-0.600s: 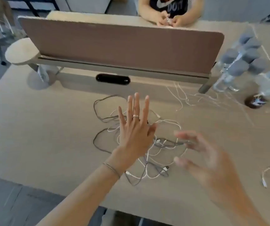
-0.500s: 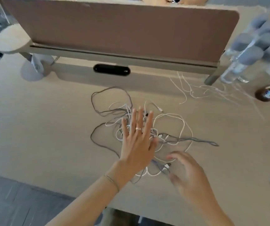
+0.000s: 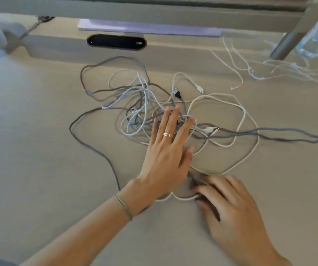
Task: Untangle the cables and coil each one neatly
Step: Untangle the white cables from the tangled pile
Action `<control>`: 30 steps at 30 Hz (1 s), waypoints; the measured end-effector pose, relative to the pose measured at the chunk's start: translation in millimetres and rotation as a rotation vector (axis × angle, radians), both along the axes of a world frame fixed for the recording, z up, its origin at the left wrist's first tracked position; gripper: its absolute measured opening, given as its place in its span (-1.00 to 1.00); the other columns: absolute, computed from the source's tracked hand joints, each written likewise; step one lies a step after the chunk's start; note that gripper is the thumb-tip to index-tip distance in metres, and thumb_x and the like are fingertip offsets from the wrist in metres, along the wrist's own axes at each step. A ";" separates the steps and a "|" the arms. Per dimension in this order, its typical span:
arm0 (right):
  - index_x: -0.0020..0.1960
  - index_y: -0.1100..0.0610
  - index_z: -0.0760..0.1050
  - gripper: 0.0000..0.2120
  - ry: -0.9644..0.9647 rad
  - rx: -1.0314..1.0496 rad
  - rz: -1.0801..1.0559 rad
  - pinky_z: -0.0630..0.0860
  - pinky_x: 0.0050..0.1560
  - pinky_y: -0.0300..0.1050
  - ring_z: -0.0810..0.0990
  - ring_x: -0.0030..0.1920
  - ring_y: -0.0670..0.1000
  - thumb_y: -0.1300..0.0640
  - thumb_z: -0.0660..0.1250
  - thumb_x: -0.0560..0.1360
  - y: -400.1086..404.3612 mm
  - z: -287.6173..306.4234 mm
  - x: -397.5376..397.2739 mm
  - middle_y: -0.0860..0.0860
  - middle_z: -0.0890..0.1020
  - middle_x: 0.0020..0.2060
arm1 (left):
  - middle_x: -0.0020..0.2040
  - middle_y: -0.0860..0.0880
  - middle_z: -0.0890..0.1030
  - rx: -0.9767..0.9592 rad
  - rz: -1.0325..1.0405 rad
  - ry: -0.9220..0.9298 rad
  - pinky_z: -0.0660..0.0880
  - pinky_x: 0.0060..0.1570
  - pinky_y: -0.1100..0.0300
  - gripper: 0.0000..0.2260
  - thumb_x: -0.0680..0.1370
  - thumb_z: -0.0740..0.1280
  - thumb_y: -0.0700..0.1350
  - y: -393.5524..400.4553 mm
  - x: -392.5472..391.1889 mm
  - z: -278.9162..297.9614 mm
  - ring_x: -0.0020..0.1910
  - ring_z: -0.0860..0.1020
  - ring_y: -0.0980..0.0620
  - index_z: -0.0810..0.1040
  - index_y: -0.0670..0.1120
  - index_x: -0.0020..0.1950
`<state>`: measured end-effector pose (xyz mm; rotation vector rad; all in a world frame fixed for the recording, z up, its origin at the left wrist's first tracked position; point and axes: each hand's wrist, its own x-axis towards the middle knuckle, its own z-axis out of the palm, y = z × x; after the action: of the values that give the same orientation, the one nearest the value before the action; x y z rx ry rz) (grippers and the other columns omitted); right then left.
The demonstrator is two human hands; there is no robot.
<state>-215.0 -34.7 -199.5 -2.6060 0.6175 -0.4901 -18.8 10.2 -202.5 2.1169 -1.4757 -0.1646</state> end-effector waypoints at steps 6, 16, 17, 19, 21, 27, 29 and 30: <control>-0.07 0.21 0.70 -0.90 -0.125 -0.303 -0.041 0.52 0.07 0.15 0.58 0.12 0.27 0.27 0.47 0.42 16.8 -18.6 -4.0 0.18 0.66 0.16 | 0.17 -0.13 0.57 -0.406 -0.023 -0.198 0.45 0.19 -0.05 -0.78 0.56 0.33 -0.22 19.9 8.6 20.8 0.21 0.51 -0.17 0.63 -0.15 0.19; -0.10 0.19 0.61 -0.90 -0.240 -0.603 -0.174 0.34 0.07 0.09 0.46 0.08 0.22 0.18 0.37 0.54 58.6 19.0 0.5 0.17 0.61 0.10 | -0.28 -0.15 0.70 -0.013 0.120 1.001 0.54 -0.40 0.16 -0.53 0.69 0.13 0.08 104.7 -48.1 43.8 -0.35 0.63 -0.06 0.68 -0.18 -0.11; -0.07 0.20 0.62 -0.89 -0.241 -0.640 -0.170 0.35 0.08 0.09 0.47 0.09 0.22 0.17 0.37 0.55 63.7 22.2 2.3 0.16 0.61 0.10 | -0.20 -0.20 0.71 -0.057 0.092 1.202 0.59 -0.29 0.12 -0.57 0.70 0.14 0.01 100.9 -43.1 47.2 -0.27 0.66 -0.08 0.67 -0.25 -0.04; -0.07 0.20 0.61 -0.87 -0.212 -0.669 -0.143 0.36 0.08 0.07 0.50 0.08 0.22 0.13 0.38 0.56 66.9 25.5 5.8 0.12 0.62 0.06 | -0.10 -0.23 0.70 -0.176 0.025 1.487 0.64 -0.05 0.08 -0.67 0.69 0.15 -0.11 95.2 -35.8 53.1 -0.14 0.69 -0.09 0.64 -0.28 -0.01; -0.13 0.15 0.58 -0.83 -0.157 -0.654 -0.131 0.36 0.07 0.05 0.54 0.04 0.20 0.06 0.39 0.55 63.4 26.1 7.5 0.06 0.63 -0.01 | -0.14 -0.20 0.68 -0.227 0.020 1.722 0.65 -0.04 0.10 -0.73 0.66 0.16 -0.18 89.8 -32.2 54.5 -0.15 0.69 -0.10 0.59 -0.22 -0.11; -0.08 0.06 0.57 -0.80 -0.139 -0.501 -0.147 0.39 0.01 0.03 0.55 -0.09 0.11 0.03 0.23 0.62 37.1 30.9 9.3 -0.08 0.61 -0.16 | -0.50 0.07 0.18 -0.037 0.018 1.408 0.04 -0.64 0.32 -0.76 0.65 0.07 -0.18 64.9 -7.2 52.2 -0.62 0.10 0.15 0.39 -0.07 -0.19; 0.13 0.06 0.58 -0.82 -0.238 -0.369 -0.181 0.42 0.10 -0.04 0.57 0.01 0.07 0.16 0.31 0.55 28.0 34.8 16.7 -0.08 0.64 -0.01 | -0.52 0.07 0.22 0.038 -0.047 1.084 0.06 -0.62 0.32 -0.73 0.69 0.08 -0.15 55.8 5.4 51.5 -0.60 0.12 0.14 0.47 -0.11 -0.14; 0.28 0.04 0.54 -0.67 -0.260 -0.268 -0.160 0.40 0.19 -0.16 0.56 0.10 0.01 0.21 0.33 0.53 25.4 36.1 23.8 -0.09 0.62 0.11 | -0.52 0.07 0.26 0.066 -0.105 0.946 0.11 -0.59 0.31 -0.71 0.70 0.10 -0.15 50.6 10.7 51.8 -0.59 0.16 0.14 0.51 -0.12 -0.14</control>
<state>-191.2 -9.2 -163.4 -2.6833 0.7156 -1.0067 -8.1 60.8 -150.8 1.6021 -0.9832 -1.0903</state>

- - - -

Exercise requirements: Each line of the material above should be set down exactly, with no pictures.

Your solution:
-0.600s: 
-0.500s: 
+0.000s: 
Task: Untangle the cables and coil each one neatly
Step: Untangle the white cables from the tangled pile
Action `<control>`: 30 steps at 30 Hz (1 s), waypoints; the measured end-effector pose, relative to the pose measured at the chunk's start: translation in millimetres and rotation as a rotation vector (axis × angle, radians), both along the axes of a world frame fixed for the recording, z up, its origin at the left wrist's first tracked position; gripper: its absolute measured opening, given as its place in its span (-1.00 to 1.00); the other columns: absolute, computed from the source's tracked hand joints, each written likewise; step one lies a step after the chunk's start; note that gripper is the thumb-tip to index-tip distance in metres, and thumb_x and the like are fingertip offsets from the wrist in metres, along the wrist's own axes at each step. A ";" separates the steps and a "|" the arms. Per dimension in this order, its typical span:
arm0 (right):
  - index_x: -0.0020..0.1960
  - index_y: -0.1100..0.0610
  - index_z: -0.0760..0.1050
  - gripper: 0.0000..0.2120
  - ry: -0.9644..0.9647 rad
  - rx: -1.0314..1.0496 rad
  - rz: -1.0801..1.0559 rad
  - pinky_z: -0.0630..0.0860
  - pinky_x: 0.0050..0.1560
  - pinky_y: -0.0300..0.1050
  - ring_z: -0.0810..0.0990
  - ring_x: -0.0030..0.1920
  - ring_y: -0.0670..0.1000
  - thumb_y: -0.1300..0.0640
  - thumb_z: -0.0660..0.1250
  - thumb_x: -0.0560..0.1360
  - y: -400.1086..404.3612 mm
  - z: -287.6173..306.4234 mm
  - x: -397.5376..397.2739 mm
  - middle_y: -0.0860..0.0860
  - middle_z: -0.0890..0.1020
  - middle_x: 0.0020..0.2060
arm1 (left):
  - middle_x: -0.0020..0.2040
  - middle_y: -0.0860..0.0880
  - middle_z: -0.0890..0.1030
  - rx: -0.9767..0.9592 rad
  - rz: -1.0325..1.0405 rad
  - ry: -0.9220..0.9298 rad
  - pinky_z: -0.0660..0.0880
  - pinky_x: 0.0060..0.1570
  - pinky_y: -0.1100..0.0300
  - gripper: 0.0000..0.2260
  - thumb_x: -0.0680..0.1370
  - thumb_z: -0.0740..0.1280
  - thumb_y: -0.0700..0.1350
  - y: -393.5524..400.4553 mm
  - x: -392.5472..391.1889 mm
  - z: -278.9162..297.9614 mm
  - ring_x: -0.0020..0.1910
  - ring_z: -0.0860..0.1020
  - ring_y: -0.0980..0.0620
  - index_z: -0.0810..0.1040
  - index_y: -0.0670..0.1120
  - index_x: -0.0020..0.1950
`<state>`: measured end-effector pose (xyz mm; rotation vector rad; all in a world frame fixed for the recording, z up, its origin at the left wrist's first tracked position; point and axes: each hand's wrist, its own x-axis towards the middle knuckle, its own z-axis out of the palm, y = z × x; after the action: of the values that give the same orientation, the one nearest the value before the action; x y z rx ry rz) (grippers and the other columns omitted); right then left.
The demonstrator is two human hands; there is no robot.
<state>-215.0 -34.7 -199.5 -2.6060 0.6175 -0.4901 -18.8 10.2 -202.5 2.1169 -1.4757 -0.1646</state> end-effector waypoints at steps 6, 16, 17, 19, 21, 27, 29 and 30: <control>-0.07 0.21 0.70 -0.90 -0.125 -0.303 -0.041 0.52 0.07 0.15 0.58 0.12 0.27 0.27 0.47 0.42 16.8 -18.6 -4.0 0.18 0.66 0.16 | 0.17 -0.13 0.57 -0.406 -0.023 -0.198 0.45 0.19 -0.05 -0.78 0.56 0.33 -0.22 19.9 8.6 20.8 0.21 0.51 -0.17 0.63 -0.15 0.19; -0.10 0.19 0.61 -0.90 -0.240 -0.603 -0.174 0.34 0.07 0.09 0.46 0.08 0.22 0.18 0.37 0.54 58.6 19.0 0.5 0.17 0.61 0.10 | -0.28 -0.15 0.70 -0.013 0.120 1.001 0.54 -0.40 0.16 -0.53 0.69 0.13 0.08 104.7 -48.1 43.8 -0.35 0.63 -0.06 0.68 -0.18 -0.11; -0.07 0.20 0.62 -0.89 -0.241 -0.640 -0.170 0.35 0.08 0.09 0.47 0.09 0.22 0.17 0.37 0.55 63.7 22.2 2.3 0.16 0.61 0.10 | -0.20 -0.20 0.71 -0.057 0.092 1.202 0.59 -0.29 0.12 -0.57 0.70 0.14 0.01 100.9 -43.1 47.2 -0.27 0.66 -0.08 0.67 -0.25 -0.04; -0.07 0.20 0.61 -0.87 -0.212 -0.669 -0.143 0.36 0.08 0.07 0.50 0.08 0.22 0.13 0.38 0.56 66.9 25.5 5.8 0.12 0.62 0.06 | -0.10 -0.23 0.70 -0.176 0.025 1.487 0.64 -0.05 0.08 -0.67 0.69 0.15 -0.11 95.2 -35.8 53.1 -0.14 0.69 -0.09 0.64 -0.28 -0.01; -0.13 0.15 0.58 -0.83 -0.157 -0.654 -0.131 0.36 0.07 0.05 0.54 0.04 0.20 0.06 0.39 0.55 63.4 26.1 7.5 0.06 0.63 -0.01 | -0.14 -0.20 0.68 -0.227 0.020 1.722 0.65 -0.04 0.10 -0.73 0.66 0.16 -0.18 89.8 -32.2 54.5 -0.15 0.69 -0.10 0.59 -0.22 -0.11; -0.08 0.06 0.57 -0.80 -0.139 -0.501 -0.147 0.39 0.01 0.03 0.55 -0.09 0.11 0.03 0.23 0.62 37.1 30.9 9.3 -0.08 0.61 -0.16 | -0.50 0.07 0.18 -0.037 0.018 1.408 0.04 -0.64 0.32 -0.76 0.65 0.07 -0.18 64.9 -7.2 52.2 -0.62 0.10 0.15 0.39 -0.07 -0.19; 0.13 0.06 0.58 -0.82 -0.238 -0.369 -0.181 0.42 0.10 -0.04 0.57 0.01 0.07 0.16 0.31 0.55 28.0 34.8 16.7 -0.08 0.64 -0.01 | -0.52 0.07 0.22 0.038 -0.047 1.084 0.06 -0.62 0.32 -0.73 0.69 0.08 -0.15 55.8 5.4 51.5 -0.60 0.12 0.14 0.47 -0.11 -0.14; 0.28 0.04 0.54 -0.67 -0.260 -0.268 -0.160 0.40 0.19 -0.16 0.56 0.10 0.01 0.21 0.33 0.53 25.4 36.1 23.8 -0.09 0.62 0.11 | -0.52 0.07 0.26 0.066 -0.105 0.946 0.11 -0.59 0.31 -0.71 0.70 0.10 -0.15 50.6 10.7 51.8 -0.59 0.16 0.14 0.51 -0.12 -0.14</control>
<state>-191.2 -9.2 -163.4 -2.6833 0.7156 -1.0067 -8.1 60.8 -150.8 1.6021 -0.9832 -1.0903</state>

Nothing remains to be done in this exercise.